→ What needs to be done:
Nothing in the data may change. Copy all of it exactly.

→ Source information:
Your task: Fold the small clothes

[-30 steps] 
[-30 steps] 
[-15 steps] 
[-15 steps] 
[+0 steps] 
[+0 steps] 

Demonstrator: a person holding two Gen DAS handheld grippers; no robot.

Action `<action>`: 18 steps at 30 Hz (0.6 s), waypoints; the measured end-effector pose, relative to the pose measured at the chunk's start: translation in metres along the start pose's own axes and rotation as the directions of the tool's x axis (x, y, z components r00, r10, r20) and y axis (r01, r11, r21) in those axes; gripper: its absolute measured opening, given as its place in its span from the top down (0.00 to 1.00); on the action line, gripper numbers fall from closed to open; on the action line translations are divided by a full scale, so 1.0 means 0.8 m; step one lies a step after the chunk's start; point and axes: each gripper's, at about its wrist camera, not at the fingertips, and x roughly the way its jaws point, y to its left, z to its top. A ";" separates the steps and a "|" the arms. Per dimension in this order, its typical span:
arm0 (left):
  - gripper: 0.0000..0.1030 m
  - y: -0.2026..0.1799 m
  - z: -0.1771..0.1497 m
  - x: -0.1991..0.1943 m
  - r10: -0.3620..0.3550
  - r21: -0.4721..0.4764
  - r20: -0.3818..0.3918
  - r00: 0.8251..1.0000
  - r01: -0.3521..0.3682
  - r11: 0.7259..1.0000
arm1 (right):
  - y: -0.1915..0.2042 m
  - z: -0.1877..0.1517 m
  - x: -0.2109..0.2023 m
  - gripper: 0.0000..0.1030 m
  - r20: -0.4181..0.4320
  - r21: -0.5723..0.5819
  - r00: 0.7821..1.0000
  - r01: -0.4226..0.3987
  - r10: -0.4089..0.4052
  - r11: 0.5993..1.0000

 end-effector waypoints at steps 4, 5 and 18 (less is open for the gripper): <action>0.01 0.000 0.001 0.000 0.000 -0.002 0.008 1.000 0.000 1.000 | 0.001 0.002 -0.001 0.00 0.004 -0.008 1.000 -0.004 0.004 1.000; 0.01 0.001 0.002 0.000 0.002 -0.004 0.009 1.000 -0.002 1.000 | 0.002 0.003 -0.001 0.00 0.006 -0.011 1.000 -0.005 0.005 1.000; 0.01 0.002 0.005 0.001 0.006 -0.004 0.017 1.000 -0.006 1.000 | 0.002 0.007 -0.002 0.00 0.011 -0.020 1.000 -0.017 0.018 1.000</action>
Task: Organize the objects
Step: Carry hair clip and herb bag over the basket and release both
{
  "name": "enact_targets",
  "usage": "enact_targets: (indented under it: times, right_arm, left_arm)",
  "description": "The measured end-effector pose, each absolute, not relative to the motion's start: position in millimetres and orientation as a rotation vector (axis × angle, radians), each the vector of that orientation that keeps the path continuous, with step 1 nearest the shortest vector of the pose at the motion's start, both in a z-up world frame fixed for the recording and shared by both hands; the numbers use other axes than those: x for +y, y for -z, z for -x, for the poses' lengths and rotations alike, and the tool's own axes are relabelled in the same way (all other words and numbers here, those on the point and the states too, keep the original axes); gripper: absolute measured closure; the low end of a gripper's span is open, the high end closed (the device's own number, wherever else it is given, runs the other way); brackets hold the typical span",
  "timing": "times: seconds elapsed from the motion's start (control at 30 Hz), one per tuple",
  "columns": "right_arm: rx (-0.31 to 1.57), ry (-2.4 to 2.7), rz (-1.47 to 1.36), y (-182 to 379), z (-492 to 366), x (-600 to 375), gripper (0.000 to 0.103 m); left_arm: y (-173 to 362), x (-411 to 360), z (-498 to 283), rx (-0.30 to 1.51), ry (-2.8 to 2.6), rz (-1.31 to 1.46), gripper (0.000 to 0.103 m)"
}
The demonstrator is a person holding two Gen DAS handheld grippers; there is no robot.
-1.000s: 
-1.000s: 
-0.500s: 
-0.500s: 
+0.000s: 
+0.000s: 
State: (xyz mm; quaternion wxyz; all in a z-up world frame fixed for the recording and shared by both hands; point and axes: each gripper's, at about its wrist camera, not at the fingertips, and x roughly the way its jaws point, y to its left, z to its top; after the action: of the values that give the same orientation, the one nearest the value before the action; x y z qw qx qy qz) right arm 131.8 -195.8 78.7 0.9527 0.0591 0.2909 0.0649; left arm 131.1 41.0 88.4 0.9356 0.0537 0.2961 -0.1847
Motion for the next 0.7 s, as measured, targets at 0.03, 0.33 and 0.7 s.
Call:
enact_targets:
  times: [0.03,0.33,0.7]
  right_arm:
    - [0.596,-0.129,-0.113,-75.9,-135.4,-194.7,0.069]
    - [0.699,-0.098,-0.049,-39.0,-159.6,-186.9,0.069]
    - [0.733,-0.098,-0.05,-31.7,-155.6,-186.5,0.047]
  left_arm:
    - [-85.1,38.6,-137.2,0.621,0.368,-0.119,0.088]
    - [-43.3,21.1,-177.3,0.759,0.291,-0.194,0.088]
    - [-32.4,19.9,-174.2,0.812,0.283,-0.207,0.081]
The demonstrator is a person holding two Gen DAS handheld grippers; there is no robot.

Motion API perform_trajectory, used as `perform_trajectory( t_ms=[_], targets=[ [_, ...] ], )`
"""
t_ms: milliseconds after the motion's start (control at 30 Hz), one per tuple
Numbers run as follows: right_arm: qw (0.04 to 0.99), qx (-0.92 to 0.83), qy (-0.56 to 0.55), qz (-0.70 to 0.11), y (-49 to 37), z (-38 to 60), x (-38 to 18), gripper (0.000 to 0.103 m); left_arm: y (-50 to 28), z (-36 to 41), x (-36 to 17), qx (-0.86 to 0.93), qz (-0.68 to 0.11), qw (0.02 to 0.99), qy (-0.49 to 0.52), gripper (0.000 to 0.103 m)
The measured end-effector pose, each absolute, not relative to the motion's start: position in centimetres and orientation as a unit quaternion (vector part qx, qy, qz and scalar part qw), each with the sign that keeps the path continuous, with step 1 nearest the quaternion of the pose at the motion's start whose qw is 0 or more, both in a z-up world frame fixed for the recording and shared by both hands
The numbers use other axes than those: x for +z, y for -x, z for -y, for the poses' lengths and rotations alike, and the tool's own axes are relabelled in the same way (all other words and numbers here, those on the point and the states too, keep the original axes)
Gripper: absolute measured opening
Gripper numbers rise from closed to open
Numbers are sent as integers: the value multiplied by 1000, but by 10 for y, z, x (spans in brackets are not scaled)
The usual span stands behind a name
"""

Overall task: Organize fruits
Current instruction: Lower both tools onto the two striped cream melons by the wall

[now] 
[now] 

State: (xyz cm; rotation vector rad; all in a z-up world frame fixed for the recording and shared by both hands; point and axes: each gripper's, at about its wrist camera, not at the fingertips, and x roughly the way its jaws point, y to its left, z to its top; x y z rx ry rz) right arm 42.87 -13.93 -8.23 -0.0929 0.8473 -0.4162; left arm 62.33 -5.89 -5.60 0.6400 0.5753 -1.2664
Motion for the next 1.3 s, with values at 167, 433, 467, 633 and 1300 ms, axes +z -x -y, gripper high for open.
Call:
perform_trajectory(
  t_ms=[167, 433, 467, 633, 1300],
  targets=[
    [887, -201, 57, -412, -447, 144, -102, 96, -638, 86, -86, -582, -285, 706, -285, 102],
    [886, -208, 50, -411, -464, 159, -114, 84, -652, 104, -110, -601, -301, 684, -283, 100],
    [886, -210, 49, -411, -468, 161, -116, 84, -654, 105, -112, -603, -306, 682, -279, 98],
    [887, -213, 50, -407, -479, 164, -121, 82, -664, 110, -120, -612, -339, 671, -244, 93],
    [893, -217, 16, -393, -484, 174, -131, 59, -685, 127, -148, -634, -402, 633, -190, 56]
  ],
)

→ Solution to this task:
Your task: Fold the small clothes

[-30 steps] 
[-30 steps] 
[-15 steps] 
[-15 steps] 
[+0 steps] 
[+0 steps] 

Demonstrator: a person holding two Gen DAS handheld grippers; no robot.

Action `<action>`: 18 steps at 30 Hz (0.6 s), waypoints; the measured end-effector pose, relative to the pose measured at the chunk's start: translation in metres along the start pose's own axes and rotation as the directions of the tool's x axis (x, y, z components r00, r10, r20) and y axis (r01, r11, r21) in those axes; gripper: its absolute measured opening, given as its place in its span from the top down (0.00 to 1.00); on the action line, gripper numbers fall from closed to open; on the action line translations are divided by a full scale, so 1.0 means 0.8 m; step one lies a step after the chunk's start; point and axes: each gripper's, at about its wrist camera, not at the fingertips, and x roughly the way its jaws point, y to its left, z to its top. A ";" separates the steps and a "|" the arms. Per dimension in this order, its typical span:
arm0 (left):
  - gripper: 0.0000..0.1030 m
  - y: -0.2026..0.1799 m
  - z: -0.1771..0.1497 m
  - x: -0.1991..0.1943 m
  - r10: -0.3620..0.3550
  - r21: -0.4721..0.4764
  - r20: -0.3818..0.3918
  - r00: 0.8251..1.0000
  - r01: -0.3521..0.3682
  - r11: 0.7259..1.0000
arm1 (right):
  - y: -0.1915..0.2042 m
  - z: -0.1877..0.1517 m
  - x: -0.2109..0.2023 m
  - gripper: 0.0000..0.1030 m
  - r20: -0.4181..0.4320
  - r21: -0.5723..0.5819
  - r00: 0.7821..1.0000
  - r01: -0.4226..0.3987
  - r10: -0.4089..0.4052
  - r11: 0.5993..1.0000

 end-effector waypoints at steps 4, 5 and 18 (less is open for the gripper): <action>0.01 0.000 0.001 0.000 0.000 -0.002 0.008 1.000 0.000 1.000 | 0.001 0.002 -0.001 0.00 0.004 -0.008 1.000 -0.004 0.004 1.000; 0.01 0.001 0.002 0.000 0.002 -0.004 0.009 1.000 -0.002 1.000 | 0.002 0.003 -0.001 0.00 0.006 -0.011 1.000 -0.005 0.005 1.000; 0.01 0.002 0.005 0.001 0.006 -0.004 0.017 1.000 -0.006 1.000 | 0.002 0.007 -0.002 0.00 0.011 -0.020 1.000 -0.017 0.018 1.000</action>
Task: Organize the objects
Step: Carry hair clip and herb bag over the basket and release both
{
  "name": "enact_targets",
  "usage": "enact_targets: (indented under it: times, right_arm, left_arm)",
  "description": "The measured end-effector pose, each absolute, not relative to the motion's start: position in millimetres and orientation as a rotation vector (axis × angle, radians), each the vector of that orientation that keeps the path continuous, with step 1 nearest the shortest vector of the pose at the motion's start, both in a z-up world frame fixed for the recording and shared by both hands; the numbers use other axes than those: x for +y, y for -z, z for -x, for the poses' lengths and rotations alike, and the tool's own axes are relabelled in the same way (all other words and numbers here, those on the point and the states too, keep the original axes); gripper: absolute measured closure; the low end of a gripper's span is open, the high end closed (the device's own number, wherever else it is given, runs the other way); brackets hold the typical span",
  "timing": "times: seconds elapsed from the motion's start (control at 30 Hz), one per tuple",
  "columns": "right_arm: rx (-0.31 to 1.57), ry (-2.4 to 2.7), rz (-1.47 to 1.36), y (-182 to 379), z (-492 to 366), x (-600 to 375), gripper (0.000 to 0.103 m); left_arm: y (-173 to 362), x (-411 to 360), z (-498 to 283), rx (-0.30 to 1.51), ry (-2.8 to 2.6), rz (-1.31 to 1.46), gripper (0.000 to 0.103 m)"
}
The demonstrator is a person holding two Gen DAS handheld grippers; there is no robot.
-1.000s: 
-1.000s: 
-0.500s: 
-0.500s: 
+0.000s: 
+0.000s: 
State: (xyz mm; quaternion wxyz; all in a z-up world frame fixed for the recording and shared by both hands; point and axes: each gripper's, at about its wrist camera, not at the fingertips, and x roughly the way its jaws point, y to its left, z to its top; after the action: of the values that give the same orientation, the one nearest the value before the action; x y z qw qx qy qz) right arm 131.8 -195.8 78.7 0.9527 0.0591 0.2909 0.0649; left arm 131.1 41.0 88.4 0.9356 0.0537 0.2961 -0.1847
Motion for the next 0.7 s, as measured, targets at 0.03, 0.33 and 0.7 s.
Call:
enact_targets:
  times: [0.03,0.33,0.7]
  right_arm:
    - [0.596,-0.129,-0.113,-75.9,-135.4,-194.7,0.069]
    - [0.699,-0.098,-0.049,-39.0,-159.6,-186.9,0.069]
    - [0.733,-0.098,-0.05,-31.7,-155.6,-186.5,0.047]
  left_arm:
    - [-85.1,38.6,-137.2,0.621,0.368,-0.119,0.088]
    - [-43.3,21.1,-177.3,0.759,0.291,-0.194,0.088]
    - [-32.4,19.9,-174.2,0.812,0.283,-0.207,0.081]
The demonstrator is a person holding two Gen DAS handheld grippers; there is no robot.

Motion API perform_trajectory, used as `perform_trajectory( t_ms=[_], targets=[ [_, ...] ], )`
"""
t_ms: milliseconds after the motion's start (control at 30 Hz), one per tuple
Numbers run as follows: right_arm: qw (0.04 to 0.99), qx (-0.92 to 0.83), qy (-0.56 to 0.55), qz (-0.70 to 0.11), y (-49 to 37), z (-38 to 60), x (-38 to 18), gripper (0.000 to 0.103 m); left_arm: y (-50 to 28), z (-36 to 41), x (-36 to 17), qx (-0.86 to 0.93), qz (-0.68 to 0.11), qw (0.02 to 0.99), qy (-0.49 to 0.52), gripper (0.000 to 0.103 m)
The measured end-effector pose, each absolute, not relative to the motion's start: position in centimetres and orientation as a unit quaternion (vector part qx, qy, qz and scalar part qw), each with the sign that keeps the path continuous, with step 1 nearest the quaternion of the pose at the motion's start whose qw is 0 or more, both in a z-up world frame fixed for the recording and shared by both hands
The numbers use other axes than those: x for +z, y for -x, z for -y, for the poses' lengths and rotations alike, and the tool's own axes are relabelled in the same way (all other words and numbers here, those on the point and the states too, keep the original axes)
Gripper: absolute measured opening
Gripper numbers rise from closed to open
Numbers are sent as integers: the value multiplied by 1000, but by 10 for y, z, x (spans in brackets are not scaled)
The usual span stands behind a name
"""

Overall task: Organize fruits
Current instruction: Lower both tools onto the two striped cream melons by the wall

[now] 
[now] 

State: (xyz cm; rotation vector rad; all in a z-up world frame fixed for the recording and shared by both hands; point and axes: each gripper's, at about its wrist camera, not at the fingertips, and x roughly the way its jaws point, y to its left, z to its top; x y z rx ry rz) right arm 42.87 -13.93 -8.23 -0.0929 0.8473 -0.4162; left arm 62.33 -5.89 -5.60 0.6400 0.5753 -1.2664
Motion for the next 1.3 s, with values at 167, 433, 467, 633 and 1300 ms, axes +z -x -y, gripper high for open.
Call:
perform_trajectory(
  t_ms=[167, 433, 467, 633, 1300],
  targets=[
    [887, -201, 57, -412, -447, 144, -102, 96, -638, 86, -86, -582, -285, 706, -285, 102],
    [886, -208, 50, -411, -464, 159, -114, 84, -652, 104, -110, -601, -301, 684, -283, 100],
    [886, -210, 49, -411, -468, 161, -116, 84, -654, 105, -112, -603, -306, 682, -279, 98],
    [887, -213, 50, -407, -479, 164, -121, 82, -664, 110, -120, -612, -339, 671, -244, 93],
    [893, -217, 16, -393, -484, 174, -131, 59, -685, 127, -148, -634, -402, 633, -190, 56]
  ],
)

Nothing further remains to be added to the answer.